▶ _EXERCISE GOAL_
Those lines of the following listing which contain the string "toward" should be returned.

▶ _SOURCE MATERIAL_
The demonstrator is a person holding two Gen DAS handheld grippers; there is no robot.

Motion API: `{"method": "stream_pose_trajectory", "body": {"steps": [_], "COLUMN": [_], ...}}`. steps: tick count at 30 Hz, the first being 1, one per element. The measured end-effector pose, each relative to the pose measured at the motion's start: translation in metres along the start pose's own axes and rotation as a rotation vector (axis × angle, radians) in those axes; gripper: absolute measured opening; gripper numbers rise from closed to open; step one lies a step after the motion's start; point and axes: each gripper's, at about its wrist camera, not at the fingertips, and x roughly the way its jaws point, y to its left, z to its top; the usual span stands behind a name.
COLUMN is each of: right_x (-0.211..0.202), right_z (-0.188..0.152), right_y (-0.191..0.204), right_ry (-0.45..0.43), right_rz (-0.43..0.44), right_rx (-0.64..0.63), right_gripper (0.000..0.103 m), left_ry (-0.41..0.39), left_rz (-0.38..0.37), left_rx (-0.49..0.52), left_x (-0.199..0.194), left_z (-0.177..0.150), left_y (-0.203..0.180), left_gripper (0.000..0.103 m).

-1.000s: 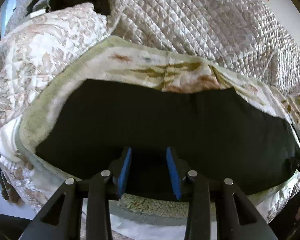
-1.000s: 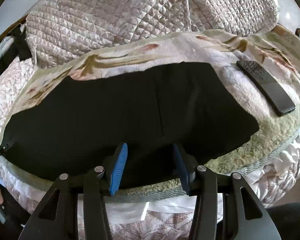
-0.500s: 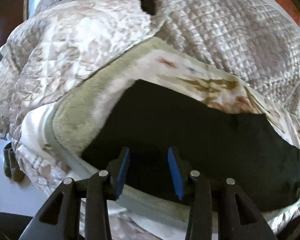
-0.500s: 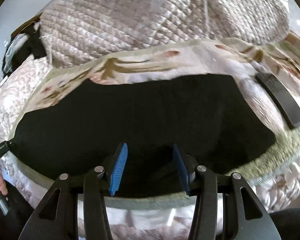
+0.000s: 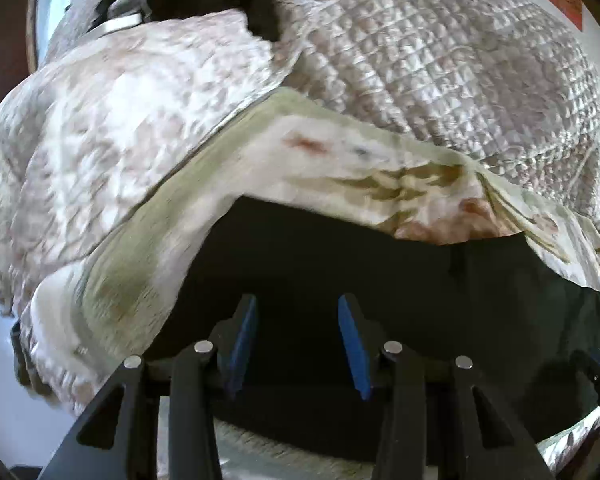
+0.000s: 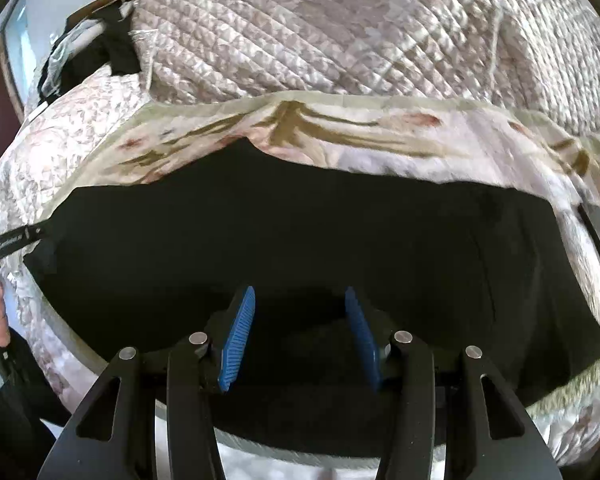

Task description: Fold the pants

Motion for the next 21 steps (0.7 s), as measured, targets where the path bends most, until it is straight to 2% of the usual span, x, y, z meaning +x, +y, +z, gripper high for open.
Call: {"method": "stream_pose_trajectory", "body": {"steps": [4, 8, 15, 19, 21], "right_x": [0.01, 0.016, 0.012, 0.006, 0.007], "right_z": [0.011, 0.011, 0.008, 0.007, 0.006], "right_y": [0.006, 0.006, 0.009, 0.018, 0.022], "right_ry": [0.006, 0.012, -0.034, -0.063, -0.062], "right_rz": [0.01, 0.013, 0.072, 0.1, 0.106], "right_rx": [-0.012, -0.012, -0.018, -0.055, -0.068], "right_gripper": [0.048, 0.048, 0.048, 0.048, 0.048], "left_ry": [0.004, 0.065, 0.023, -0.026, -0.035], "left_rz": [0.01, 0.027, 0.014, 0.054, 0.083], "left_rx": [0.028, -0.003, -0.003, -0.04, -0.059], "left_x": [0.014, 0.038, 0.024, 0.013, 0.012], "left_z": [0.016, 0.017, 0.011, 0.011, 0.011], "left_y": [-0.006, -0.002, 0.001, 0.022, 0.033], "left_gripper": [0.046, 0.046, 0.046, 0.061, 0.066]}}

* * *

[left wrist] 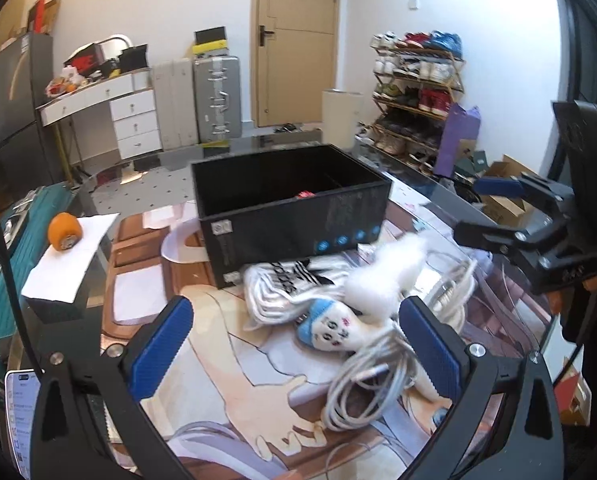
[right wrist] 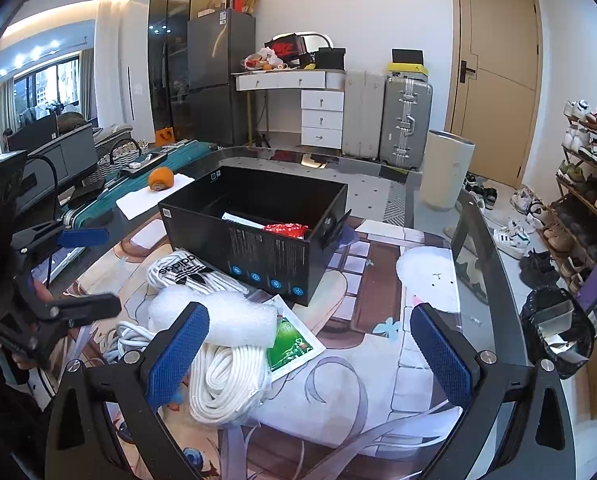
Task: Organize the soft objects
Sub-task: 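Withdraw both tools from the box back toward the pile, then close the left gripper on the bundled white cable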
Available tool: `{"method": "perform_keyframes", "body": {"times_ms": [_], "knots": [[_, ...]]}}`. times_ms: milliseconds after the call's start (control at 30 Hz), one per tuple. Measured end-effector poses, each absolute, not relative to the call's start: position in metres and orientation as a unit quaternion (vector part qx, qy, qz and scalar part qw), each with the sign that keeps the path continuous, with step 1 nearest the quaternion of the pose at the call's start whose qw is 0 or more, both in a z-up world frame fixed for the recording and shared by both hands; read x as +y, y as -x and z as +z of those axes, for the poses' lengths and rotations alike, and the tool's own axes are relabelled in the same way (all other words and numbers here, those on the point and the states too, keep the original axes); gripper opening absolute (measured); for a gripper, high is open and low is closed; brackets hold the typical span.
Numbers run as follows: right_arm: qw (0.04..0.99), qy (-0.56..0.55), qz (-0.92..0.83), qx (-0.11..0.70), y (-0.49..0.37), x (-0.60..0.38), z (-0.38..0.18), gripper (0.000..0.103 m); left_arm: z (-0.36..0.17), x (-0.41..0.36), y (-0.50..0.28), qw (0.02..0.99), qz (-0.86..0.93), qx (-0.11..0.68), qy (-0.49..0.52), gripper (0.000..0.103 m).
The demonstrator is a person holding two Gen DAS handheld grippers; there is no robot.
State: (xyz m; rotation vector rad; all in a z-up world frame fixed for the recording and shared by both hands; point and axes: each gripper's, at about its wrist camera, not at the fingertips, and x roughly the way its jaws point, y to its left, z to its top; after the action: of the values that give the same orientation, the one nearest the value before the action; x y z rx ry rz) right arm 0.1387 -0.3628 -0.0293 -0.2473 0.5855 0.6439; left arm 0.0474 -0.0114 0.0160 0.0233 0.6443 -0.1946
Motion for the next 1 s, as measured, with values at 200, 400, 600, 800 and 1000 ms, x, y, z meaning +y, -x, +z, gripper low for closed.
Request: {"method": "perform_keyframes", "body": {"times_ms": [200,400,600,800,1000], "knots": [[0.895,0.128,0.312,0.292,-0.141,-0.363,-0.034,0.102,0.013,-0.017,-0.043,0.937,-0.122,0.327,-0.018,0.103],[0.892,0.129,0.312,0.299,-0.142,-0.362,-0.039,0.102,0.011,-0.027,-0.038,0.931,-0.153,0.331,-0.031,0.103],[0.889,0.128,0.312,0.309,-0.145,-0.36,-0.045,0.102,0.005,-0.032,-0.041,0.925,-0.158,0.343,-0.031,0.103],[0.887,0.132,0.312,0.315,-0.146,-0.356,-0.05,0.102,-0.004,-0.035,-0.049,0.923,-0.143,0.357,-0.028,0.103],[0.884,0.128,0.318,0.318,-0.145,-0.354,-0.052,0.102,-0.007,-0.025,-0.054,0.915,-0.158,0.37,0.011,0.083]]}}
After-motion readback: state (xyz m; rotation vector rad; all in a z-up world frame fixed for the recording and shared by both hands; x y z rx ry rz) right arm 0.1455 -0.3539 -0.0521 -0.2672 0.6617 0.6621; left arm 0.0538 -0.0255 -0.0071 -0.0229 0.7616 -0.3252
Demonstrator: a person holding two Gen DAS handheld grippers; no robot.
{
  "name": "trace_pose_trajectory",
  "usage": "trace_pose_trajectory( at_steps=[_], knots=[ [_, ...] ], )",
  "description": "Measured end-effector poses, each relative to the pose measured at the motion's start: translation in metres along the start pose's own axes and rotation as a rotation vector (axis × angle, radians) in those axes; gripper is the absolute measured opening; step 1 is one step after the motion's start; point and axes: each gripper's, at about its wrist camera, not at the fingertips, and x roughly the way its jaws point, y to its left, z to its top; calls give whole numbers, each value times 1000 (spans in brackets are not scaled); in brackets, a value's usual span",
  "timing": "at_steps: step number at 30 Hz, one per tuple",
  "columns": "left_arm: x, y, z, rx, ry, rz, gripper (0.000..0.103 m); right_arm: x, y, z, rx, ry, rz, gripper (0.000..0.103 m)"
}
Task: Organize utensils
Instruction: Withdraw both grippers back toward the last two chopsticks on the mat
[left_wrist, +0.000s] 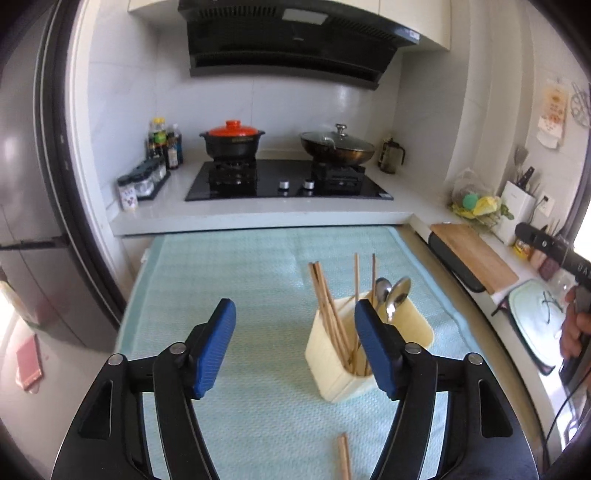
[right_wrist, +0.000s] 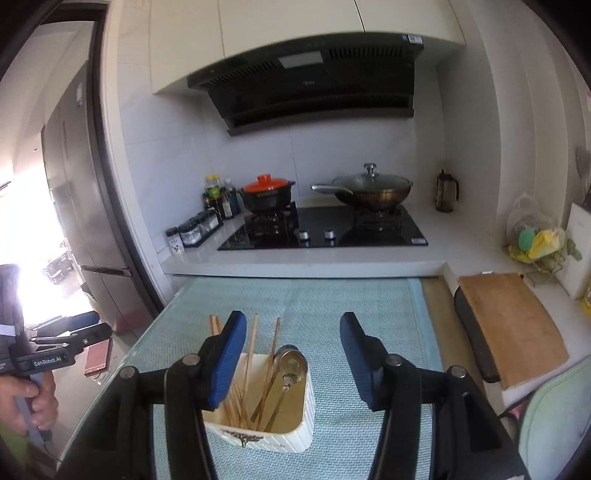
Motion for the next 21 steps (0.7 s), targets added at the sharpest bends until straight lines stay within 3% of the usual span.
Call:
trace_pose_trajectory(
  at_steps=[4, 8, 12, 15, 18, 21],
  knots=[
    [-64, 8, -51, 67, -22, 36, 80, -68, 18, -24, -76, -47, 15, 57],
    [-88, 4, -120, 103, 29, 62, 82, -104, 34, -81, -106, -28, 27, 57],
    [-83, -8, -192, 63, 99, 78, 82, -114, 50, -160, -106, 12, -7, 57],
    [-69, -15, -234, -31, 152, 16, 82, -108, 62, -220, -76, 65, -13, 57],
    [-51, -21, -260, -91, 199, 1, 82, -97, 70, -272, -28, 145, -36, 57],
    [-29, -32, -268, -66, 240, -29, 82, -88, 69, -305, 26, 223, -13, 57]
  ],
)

▶ _RESULT OF THE EXERCISE_
Sub-task: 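Withdraw both tools from the box back toward the pile, then close the left gripper on the bundled white cable
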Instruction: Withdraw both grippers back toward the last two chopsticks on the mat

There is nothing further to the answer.